Sea Safety

Kuma Surf Camp wants your trip in Sri Lanka to be safe, so please read the following as it may help you one day.

Dangerous Surf Conditions
Big Waves

Big waves have an immense amount of force and should be treated with great respect!

If you go to a beach and it looks or sounds big, it’s probably BIG so don’t go into the ocean. Listen to your heart most of the time and it will keep you out of trouble.

Lateral Currents

Lateral (also known as “littoral”) currents flow parallel to the beach. They range in speed from fast-flowing to subtle movement. These currents pose little threat to the average swimmer, but weaker swimmers can be pulled into rip currents and heavy surf simply by the force of lateral currents.

Rip Currents

Rip currents are the major cause of surf accidents. They are characterized by a strong flow of water rushing back out to sea. Rip currents occur when large amounts of water accumulate near the shore due to natural wave action. Since water seeks its own level, the broken waves take the path of least resistance. This powerful flow of water can pull even strong swimmers into deep waters. Generally, the size and strength of the rip currents are in proportion to the size and frequency of the wave action – the larger the waves, the stronger the rip currents. Depending on lateral currents, rip currents can be fixed at one location or can occur at more than one point along the beach. Large rip currents can be recognized by the sandy discoloration of the water.

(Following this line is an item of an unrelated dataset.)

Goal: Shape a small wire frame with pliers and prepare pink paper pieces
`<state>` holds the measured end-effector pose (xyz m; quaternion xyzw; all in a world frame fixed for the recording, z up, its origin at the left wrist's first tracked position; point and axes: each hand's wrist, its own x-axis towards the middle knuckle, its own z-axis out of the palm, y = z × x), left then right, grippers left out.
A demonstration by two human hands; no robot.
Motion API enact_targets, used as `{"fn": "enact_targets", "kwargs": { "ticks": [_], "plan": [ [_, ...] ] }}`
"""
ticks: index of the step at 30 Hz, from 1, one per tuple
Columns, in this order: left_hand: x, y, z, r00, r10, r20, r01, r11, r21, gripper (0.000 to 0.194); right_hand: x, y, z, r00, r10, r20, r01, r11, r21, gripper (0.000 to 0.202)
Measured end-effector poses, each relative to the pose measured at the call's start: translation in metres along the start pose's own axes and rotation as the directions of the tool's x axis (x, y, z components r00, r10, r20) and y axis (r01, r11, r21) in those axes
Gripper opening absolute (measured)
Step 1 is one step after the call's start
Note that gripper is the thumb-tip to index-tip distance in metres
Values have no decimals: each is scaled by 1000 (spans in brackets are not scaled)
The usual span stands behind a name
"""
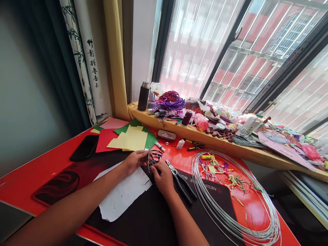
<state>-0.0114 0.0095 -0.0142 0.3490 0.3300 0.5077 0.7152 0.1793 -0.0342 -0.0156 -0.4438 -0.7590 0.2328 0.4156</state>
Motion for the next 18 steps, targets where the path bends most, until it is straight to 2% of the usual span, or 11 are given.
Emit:
{"fn": "enact_targets", "kwargs": {
  "ticks": [4,11,18],
  "plan": [
    [0,1,1,1000,-25,-16,25,1000,-4,37,1,-2,-1,1000,-3,-2,3,1000,17,28],
    [-3,3,3,995,-62,83,55,995,81,39,1,1,-3,1000,-1,7,1,1000,19,31],
    [-1,2,1,993,-74,86,66,993,99,35,3,6,-2,1000,1,29,-1,1000,-4,28]
  ]
}}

Backwash usually occurs with high tides on beaches that rise sharply away from the water’s edge. Backwash occurs when the water remaining on the beach returns forcefully to the surf beneath later incoming waves. It is particularly dangerous for small children playing near the water’s edge. Even in the short distance between breaking waves and deep water, backwash is powerful enough to knock people off their feet.

Shore Break

Shore breaks can occur at high tide when heavy surf conditions cause large waves to break on the beach with little or no water under them. Shore breaks can be particularly dangerous to a swimmer who is caught in such a wave because the wave can slam the swimmer on the beach, causing injury. Shore breaks are the most frequent cause of serious back, neck and shoulder injuries at the beach. Avoid body surfing during shore break conditions.

Swimming Safety Advice

Check with the lifeguard on surf conditions before swimming. If lifeguards give you directions or instructions from the stand, obey them.

Never swim alone – use the buddy system.

Don’t overestimate your swimming ability, especially early in the summer at place where the water is cold. Swimming ability is severely decreased in cold water.

Judge your ability to participate in beach activities based on your swimming skills without the assistance of rafts and other flotation devices.

Never dive into shallow water, or water of unknown depth.

If you are confronted by a large wave and there is not enough time to get away from it, try to dive underneath the wave. Keep your body as low as possible until the wave passes over you. Timing is important, dive into the base of the wave just before it breaks. Do not dive if the water is too shallow – instead crouch and keep a low body profile.

If caught in rip currents, relax and swim toward the shore at a 45-degree angle until you are free of the current. If the rip currents are strong, swim parallel with the shoreline in the same direction as the littoral current and then swim diagonally toward the shore.

If you are not able to swim out of the currents, call or wave for help.

When body surfing, do not ride waves in a straight line toward shore. Instead, surf at an angle to the waves. Stay away from the white water in the wave center to avoid going “over the falls.”

Never swim while intoxicated. Alcohol impairs judgement, unnecessary risks are taken and a swimmer will tire more easily, increasing the chance of an accident.